In terms of form, we also don’t recognize a serious form, so there is no equivalent to modified breeds like the Rottweiler, Borzoi Greyhound, French Bulldog, Dachshund or Chihuahua. Most dogs have a typical shape, similar to today’s beagles or other breeds such as the husky, but there are some variations with longer heads (mandibles similar to Sloughi’s or whippet sighthound, or Pomerania).

Morphological variability in European prehistoric dogs, from studies of the lower jaw. Prehistoric dogs showed great changes in the size (left) and shape (right) of the mandible, with shapes unmatched in modern dogs. We modeled the theoretical shape of the skull to correspond to these unique mandible shapes, making it possible to reconstruct the facial profile of these dogs with “missing” morphology. Wolves and dingoes are not represented here.
Armband Hill

If we expected this result and this lower variability in prehistoric dogs compared to modern dogs, we would not expect the next one we show. We emphasize that part of the innovation of prehistoric dogs seems to have no equivalent in our dogs today or among wolves. Which is surprising, since we made sure to include all possible types of morphology by integrating the extremes (small or large dogs with short or long muzzles, dogs with slightly modified cranial morphology such as beagles or dingoes). One might expect that prehistoric dogs would place themselves in a place of this diversity.

It is true that our modern sample was not complete at the time of the study, but since then we have done more analysis by adding stray dogs (with no particular selected morphology), and it appears that they are not enough. forms found in European prehistoric dogs. More than likely by adding dogs to the modern corpus, we have always made this observation. This leads us to wonder if certain forms will not disappear.
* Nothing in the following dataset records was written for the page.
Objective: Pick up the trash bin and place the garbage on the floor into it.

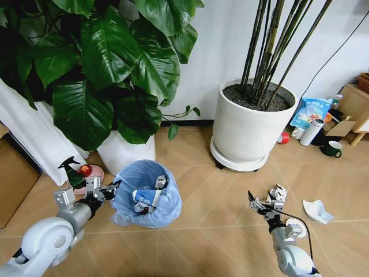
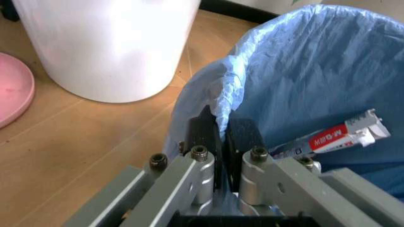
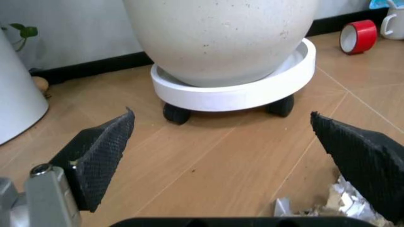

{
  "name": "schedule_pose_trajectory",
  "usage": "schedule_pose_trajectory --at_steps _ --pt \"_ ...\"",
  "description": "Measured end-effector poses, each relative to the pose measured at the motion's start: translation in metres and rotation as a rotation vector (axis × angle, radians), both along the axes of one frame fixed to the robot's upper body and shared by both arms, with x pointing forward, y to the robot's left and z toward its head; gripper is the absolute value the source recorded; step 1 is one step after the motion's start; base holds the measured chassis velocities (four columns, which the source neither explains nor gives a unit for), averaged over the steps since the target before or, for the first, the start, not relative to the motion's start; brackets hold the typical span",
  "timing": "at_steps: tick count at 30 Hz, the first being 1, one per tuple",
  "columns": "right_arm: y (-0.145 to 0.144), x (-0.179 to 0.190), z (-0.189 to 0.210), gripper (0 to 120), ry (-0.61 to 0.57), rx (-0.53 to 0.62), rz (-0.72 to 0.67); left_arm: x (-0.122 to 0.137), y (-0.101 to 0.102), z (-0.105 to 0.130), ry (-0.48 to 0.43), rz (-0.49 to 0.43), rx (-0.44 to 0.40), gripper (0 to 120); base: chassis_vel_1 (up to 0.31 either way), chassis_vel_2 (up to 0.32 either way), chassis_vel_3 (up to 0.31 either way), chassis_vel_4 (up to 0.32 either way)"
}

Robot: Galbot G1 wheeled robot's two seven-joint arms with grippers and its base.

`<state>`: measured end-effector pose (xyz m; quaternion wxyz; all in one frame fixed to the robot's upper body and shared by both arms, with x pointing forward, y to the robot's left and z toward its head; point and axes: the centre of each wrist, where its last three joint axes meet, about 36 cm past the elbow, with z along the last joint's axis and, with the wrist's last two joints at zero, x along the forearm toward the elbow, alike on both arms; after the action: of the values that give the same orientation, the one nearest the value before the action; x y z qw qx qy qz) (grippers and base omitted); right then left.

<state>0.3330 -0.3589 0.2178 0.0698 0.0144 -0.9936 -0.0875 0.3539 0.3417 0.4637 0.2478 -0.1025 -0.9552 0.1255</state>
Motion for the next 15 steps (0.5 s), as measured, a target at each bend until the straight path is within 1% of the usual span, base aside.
schedule_pose_trajectory --at_steps 8,15 --pt "-0.0004 0.0002 0.0002 100 -0.002 0.008 -0.001 0.0001 0.0004 -0.0007 0.001 0.001 -0.001 0 -0.091 -0.049 0.096 0.061" --pt "-0.0006 0.0015 0.0008 100 -0.005 0.008 0.001 0.0011 0.0006 -0.0002 0.000 0.001 0.001 0 -0.106 -0.117 0.098 0.111"
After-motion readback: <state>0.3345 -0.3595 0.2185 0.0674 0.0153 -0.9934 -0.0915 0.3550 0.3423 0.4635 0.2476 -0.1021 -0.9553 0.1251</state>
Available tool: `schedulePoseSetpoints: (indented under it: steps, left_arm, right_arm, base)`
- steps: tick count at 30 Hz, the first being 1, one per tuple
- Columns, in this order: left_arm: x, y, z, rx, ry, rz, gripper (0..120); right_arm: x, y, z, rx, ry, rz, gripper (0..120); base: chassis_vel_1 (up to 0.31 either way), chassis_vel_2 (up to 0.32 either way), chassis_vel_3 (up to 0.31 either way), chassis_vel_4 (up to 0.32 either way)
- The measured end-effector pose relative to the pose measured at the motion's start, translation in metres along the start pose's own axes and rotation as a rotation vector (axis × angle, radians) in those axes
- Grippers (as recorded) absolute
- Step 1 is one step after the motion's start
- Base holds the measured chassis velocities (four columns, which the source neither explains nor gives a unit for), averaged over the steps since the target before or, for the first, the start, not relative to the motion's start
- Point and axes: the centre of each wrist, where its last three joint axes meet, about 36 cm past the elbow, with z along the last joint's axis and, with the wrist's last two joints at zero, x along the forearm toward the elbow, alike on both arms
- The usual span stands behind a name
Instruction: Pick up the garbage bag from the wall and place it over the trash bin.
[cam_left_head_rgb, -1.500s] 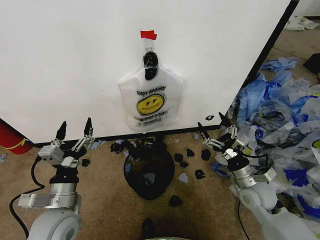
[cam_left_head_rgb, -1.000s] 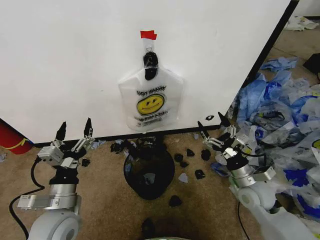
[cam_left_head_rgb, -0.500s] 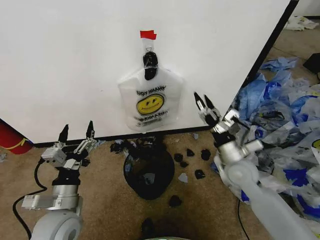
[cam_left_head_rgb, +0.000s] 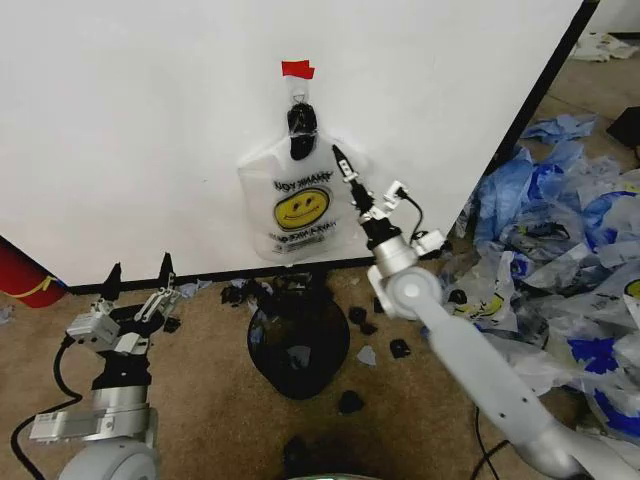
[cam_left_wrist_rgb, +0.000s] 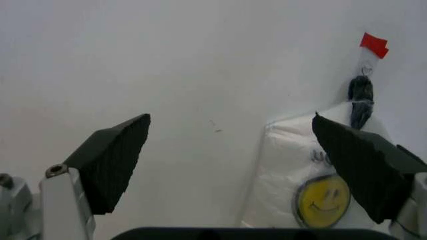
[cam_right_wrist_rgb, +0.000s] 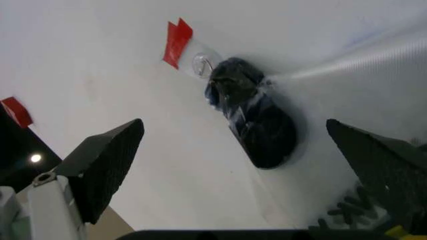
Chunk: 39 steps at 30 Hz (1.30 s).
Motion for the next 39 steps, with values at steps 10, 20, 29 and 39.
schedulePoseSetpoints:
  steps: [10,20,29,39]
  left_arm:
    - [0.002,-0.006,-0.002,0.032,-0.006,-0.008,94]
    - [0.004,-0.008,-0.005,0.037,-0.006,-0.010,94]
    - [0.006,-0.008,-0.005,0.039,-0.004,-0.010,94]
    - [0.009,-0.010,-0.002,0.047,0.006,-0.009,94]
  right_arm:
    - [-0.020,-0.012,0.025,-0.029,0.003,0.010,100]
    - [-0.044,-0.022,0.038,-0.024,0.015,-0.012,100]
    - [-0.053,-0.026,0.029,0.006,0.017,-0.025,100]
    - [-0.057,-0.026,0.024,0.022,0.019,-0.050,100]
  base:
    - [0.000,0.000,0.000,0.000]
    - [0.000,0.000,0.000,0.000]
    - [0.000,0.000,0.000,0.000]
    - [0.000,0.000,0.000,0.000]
In addition, we know the anatomical peculiarities of prehistoric dogs compared to modern dogs, making it possible to identify them with certainty. These discriminatory behaviors can, among other things, illustrate the adaptation of dogs to choosing pressures related to their environment and their way of life. In fact, prehistoric European dogs had strong, arched jaws, suggesting that they used their temporal muscles more. One possible explanation is that they ate harder, harder to chew foods than our kibble-fed dogs. Another assumption is that it would have been useful for them to protect camps and villages or to help catch large game when hunting.

Finally, we show greater flexibility within the mandible in archaeological dogs: in modern dogs, the shape of the front of the jaw is strongly associated with the back of the jaw, due to developmental constraints, while it is less common in the prehistoric. dogs. This greater flexibility may allow dogs to quickly adapt to sudden changes in diet, for example.

In this study, we aimed to describe worldwide the morphological variability of European dogs in prehistory, by comparing them with modern dogs, without attempting to explain this variability or to follow the morphological evolution of dogs over time. in prehistory. . Future work is needed to interpret, with precision, how geographical and cultural differences (affecting the area given to dogs in societies or their diet) may have affected the morphology of our smoke allies in this time.